## Task item
Your task is to copy each line of the material that includes "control".

## Supplied information

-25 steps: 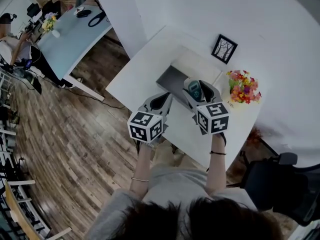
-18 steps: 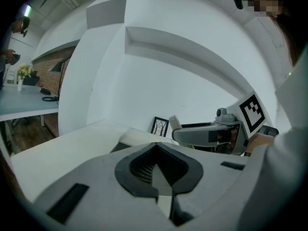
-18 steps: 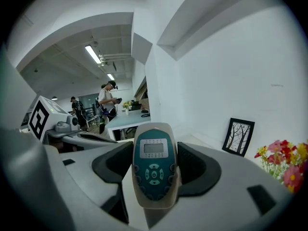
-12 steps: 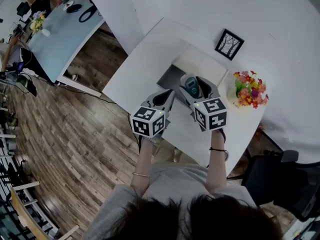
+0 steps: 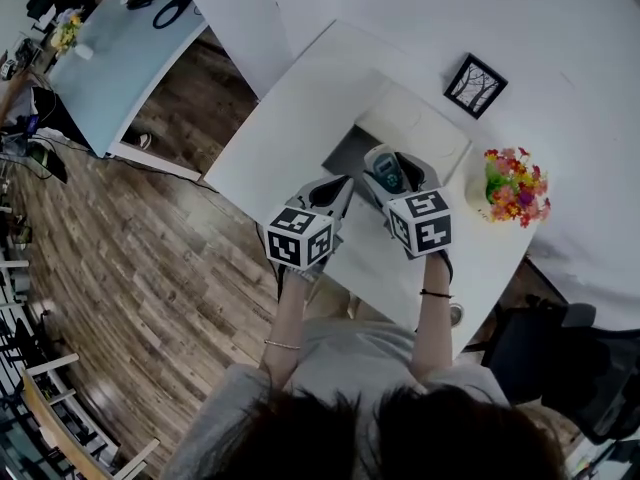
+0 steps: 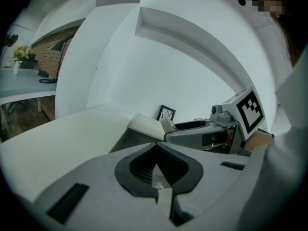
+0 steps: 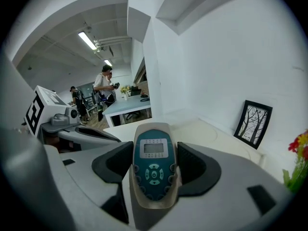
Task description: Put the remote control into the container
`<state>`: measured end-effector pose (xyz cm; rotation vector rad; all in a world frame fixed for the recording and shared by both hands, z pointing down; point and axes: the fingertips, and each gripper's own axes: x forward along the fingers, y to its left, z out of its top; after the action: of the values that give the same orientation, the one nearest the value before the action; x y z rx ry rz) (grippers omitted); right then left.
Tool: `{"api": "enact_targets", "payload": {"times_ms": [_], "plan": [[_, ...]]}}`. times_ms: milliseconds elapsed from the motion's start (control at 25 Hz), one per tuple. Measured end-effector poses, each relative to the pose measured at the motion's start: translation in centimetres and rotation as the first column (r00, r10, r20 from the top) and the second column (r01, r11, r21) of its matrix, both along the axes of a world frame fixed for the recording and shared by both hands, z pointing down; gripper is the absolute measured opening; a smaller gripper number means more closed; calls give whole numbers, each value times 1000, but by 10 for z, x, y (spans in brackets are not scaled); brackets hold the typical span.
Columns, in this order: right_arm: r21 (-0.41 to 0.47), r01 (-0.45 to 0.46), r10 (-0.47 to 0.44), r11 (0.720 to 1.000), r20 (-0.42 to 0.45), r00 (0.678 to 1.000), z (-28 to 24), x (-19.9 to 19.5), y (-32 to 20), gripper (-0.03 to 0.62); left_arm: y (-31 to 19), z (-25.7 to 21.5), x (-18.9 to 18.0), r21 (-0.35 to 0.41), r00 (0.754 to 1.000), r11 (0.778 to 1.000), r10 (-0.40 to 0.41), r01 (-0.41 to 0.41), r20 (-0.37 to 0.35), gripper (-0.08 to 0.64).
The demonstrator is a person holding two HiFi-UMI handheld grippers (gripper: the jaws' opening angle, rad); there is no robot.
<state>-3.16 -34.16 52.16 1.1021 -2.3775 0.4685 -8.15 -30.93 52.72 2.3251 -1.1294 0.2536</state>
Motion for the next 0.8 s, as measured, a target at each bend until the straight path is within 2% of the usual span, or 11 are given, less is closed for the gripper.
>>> {"api": "enact_targets", "payload": {"times_ms": [800], "plan": [[-203, -6, -16, 979, -107, 994, 75, -11, -14, 285, -18, 28, 1, -84, 999, 995, 50, -51, -8, 3]]}}
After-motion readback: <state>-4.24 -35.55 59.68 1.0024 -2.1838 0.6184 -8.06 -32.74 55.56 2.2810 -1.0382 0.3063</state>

## Task output
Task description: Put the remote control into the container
Tool: `{"api": "enact_targets", "payload": {"times_ms": [_], "plan": [[_, ...]]}}`. times_ms: milliseconds elapsed from the motion's start (control at 25 Hz), one per tuple. Measured end-effector poses, each relative to the pose measured at the motion's start: translation in centimetres and rotation as the first column (r00, r10, r20 from the top) and the second column (r01, r11, r21) of its matrix, both along the axes of a world frame fixed for the recording and shared by both hands, z pointing down; gripper is the absolute measured opening; a smaller gripper number means more closed; calls give whole numbers, each value times 1000, but by 10 for z, x, y (spans in brackets are not scaled); brackets hold the typical span.

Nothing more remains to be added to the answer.